Siemens Home Connect üzerinden cihaza özel yeni yıkama ve kurutma programları indirebiliyorsunuz. Mevsimsel ihtiyaçlar, moda olan yeni kumaş türleri, spor kıyafetlerin gelişmesi… Ne değişirse değişsin, makineniz hep güncel kalıyor. 

Tıpkı telefonunuza uygulama güncellemesi indirir gibi çamaşır ve kurutma makineniz de güncellemelerle değişen yaşam tarzınıza ayak uyduruyor. 

Akıllı deterjan yönetimi: i-Dos ile her yıkamada doğru ölçü 

Makineyi tamamen doldurunca veya tek parça kıyafeti makineye attığınızda ne kadar deterjan koyacağınızı bilemiyor olabilirsiniz. İşte tam bu noktada i-Dos Deterjan Tarama teknolojisi devreye giriyor. Siemens Home Connect üzerinden şişelerin barkodunu okutup su sertliği ve deterjan yoğunluğunu makineye iletiyor, i-Dos ise her yıkamada doğru miktarı otomatik olarak ayarlıyor. Üstelik Siemens Home Connect uygulaması, deterjan seviyesini takip ederek deterjanınız tükenmeden önce size haber veriyor. Tek yapmanız gereken uygulamayı telefonunuza yüklemek ve çamaşır makinenizi uygulamaya bağlamak. 

stainRemoval teknolojisi: Zorlu lekelerle inatlaşmayı unutun 

Çay, yağ, makyaj, çikolata lekeleri… Gün içinde fark etmeden üzerinize bulaşan lekeler artık kâbus olmaktan çıkıyor. Siemens iQ500 çamaşır makinesi ile stainRemoval teknolojisi devreye giriyor. Tek bir dokunuşla çay, yağ, kozmetik veya günlük hayatta karşılaştığınız diğer zor lekeler için özel programları aktif edebilirsiniz. 

Siemens Home Connect uygulaması sayesinde daha fazla leke türünü ve bunlar için geliştirilmiş özel programları keşfetmek de mümkün. Yani sadece “lekeyi çıkar” demekle kalmıyor, sizin için en doğru yıkama programını da otomatik olarak öneriyor. Böylece hem lekelerle uğraşmak zorunda kalmıyor hem de giysilerinizin ömrünü koruyorsunuz. 

Artık çocuğunuza yemek yedirirken dökülen yemek lekeleri, kahve kazaları ya da mutfakta sıçrayan yağ lekeleri sizi endişelendirmiyor. stainRemoval, günlük hayatın getirdiği küçük sürprizlere karşı en güvenilir yardımcınız oluyor. 

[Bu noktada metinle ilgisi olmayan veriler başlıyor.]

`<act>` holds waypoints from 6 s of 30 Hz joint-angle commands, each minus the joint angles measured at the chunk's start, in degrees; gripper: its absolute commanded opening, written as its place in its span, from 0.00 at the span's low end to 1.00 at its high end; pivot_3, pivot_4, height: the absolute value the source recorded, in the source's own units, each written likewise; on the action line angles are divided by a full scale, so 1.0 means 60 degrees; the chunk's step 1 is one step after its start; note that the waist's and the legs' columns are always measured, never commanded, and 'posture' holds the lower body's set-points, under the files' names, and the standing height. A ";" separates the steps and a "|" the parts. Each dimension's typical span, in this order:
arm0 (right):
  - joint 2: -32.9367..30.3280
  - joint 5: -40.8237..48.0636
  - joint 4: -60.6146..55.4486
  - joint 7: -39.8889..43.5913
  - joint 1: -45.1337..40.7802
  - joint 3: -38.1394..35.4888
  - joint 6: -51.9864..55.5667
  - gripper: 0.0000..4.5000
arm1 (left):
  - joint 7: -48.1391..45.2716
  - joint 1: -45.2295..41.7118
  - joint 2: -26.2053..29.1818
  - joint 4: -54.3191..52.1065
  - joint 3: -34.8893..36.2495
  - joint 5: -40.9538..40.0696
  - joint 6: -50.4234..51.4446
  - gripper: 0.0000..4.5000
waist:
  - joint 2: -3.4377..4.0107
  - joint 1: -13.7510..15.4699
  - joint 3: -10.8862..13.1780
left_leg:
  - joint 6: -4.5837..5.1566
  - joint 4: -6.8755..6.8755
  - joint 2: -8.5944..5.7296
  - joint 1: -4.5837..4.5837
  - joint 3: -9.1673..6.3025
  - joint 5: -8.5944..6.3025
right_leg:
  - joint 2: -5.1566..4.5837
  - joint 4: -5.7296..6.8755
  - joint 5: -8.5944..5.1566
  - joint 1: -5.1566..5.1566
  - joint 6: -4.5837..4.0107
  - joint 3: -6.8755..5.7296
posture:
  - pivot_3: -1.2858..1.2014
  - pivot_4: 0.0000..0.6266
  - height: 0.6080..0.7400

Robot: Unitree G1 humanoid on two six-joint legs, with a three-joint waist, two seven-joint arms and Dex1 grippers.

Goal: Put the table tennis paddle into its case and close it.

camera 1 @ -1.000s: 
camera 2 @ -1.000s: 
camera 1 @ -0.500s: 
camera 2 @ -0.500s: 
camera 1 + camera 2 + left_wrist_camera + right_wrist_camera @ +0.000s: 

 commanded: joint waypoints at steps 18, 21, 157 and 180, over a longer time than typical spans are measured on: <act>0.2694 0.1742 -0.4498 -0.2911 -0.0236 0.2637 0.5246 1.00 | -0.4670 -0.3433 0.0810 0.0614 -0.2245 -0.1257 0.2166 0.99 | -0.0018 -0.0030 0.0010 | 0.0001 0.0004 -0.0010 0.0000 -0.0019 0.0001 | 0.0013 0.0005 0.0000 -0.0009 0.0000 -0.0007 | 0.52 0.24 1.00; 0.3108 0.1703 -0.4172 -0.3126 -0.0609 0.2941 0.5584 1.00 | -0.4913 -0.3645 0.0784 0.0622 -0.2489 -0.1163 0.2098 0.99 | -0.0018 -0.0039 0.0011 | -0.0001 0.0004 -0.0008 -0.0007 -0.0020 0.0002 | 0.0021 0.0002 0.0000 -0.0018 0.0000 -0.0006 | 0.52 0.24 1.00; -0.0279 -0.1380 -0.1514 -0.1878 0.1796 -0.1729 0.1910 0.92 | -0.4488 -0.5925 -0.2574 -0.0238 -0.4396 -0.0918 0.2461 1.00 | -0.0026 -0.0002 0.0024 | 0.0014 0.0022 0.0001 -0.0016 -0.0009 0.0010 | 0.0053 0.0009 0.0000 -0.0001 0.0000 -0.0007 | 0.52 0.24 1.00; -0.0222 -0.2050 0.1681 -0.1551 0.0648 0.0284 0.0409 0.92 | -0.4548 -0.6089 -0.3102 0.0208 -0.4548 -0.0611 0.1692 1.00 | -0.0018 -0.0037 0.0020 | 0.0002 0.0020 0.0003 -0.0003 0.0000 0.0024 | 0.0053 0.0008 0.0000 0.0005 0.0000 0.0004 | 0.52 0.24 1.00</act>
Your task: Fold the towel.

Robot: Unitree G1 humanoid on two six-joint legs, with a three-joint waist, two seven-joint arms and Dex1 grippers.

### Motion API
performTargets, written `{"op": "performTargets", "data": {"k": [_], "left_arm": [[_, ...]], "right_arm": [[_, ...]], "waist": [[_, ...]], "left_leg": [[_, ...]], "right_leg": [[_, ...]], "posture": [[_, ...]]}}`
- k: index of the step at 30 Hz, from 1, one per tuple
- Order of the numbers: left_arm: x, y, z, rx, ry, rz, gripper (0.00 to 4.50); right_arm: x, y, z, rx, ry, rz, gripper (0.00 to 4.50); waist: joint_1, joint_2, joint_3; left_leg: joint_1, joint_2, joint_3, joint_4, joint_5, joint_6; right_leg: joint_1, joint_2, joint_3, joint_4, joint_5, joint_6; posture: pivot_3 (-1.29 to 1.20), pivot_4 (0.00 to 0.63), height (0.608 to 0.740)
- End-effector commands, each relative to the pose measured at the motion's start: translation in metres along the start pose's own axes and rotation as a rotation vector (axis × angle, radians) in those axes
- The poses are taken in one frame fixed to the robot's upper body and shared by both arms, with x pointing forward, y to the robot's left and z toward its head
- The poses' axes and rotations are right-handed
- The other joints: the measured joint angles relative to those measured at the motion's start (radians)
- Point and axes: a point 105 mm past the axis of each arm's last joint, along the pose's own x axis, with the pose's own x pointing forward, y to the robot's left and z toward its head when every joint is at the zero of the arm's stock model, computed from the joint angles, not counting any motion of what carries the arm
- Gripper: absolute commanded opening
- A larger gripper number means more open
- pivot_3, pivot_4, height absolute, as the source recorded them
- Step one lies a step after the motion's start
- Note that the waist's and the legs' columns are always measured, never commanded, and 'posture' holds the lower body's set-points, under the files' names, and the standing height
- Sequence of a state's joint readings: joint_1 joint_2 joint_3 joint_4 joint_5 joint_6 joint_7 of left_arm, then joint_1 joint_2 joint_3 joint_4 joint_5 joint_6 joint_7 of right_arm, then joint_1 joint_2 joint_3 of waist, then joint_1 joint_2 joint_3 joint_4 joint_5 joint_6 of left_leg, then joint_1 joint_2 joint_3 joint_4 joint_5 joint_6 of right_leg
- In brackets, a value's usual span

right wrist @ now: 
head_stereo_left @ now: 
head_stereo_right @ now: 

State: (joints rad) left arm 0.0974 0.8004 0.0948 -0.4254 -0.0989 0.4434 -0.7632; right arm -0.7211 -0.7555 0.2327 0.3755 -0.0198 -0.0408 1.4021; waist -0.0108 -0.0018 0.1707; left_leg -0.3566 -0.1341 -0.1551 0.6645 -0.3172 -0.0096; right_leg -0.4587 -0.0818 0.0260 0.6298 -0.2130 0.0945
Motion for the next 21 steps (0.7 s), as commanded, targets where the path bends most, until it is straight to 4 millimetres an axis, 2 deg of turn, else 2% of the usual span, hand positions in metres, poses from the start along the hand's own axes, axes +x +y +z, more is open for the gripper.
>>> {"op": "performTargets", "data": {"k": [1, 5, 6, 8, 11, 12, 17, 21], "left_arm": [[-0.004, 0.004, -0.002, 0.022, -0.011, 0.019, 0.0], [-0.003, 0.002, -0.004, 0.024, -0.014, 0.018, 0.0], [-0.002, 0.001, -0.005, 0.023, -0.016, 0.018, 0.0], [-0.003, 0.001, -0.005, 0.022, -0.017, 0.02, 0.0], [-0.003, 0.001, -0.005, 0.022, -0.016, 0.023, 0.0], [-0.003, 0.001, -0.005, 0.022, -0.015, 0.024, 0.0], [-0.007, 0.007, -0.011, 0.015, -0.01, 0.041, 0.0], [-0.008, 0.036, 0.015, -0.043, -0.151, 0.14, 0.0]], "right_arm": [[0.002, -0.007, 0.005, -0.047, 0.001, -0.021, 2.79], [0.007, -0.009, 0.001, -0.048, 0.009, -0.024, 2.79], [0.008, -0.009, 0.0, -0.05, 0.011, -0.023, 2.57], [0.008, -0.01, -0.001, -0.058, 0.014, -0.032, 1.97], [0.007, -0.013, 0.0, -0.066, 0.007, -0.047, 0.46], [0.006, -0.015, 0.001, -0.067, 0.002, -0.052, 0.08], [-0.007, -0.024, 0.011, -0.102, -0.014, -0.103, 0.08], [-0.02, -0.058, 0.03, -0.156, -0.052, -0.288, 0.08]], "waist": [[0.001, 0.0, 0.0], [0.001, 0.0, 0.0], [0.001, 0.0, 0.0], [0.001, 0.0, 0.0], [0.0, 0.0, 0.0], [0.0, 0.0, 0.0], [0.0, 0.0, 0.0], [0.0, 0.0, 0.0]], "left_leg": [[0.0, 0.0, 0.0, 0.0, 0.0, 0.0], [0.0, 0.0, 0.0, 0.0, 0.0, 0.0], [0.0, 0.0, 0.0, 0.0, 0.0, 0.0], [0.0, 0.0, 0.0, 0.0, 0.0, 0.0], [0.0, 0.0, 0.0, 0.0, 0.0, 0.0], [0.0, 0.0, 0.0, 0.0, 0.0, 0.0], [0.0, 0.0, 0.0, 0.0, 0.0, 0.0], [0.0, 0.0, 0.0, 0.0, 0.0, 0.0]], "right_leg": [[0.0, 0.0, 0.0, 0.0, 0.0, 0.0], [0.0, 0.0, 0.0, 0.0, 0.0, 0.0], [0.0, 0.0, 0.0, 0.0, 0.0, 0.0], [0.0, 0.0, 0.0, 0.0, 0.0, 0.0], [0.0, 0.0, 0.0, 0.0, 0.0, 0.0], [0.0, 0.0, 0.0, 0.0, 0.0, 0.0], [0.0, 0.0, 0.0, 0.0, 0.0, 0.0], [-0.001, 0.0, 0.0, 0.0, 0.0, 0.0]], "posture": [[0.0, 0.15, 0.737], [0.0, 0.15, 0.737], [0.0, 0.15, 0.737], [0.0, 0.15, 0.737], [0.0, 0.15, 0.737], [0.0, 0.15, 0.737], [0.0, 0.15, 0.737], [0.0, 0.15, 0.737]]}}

Siemens iQ500 çamaşır ve kurutma makineleri, artık sadece kıyafetlerinizi temizleyen makineler değil; size zaman, konfor ve güven veren akıllı iş ortaklarınızdır. Ütüye harcadığınız vakti kendinize ayırın, lekelerle uğraşmayı unutun ve teknolojinin yaşam alanınıza uyumunun keyfini yaşayın.

*Bu yazı Siemens’in katkılarıyla hazırlanmıştır.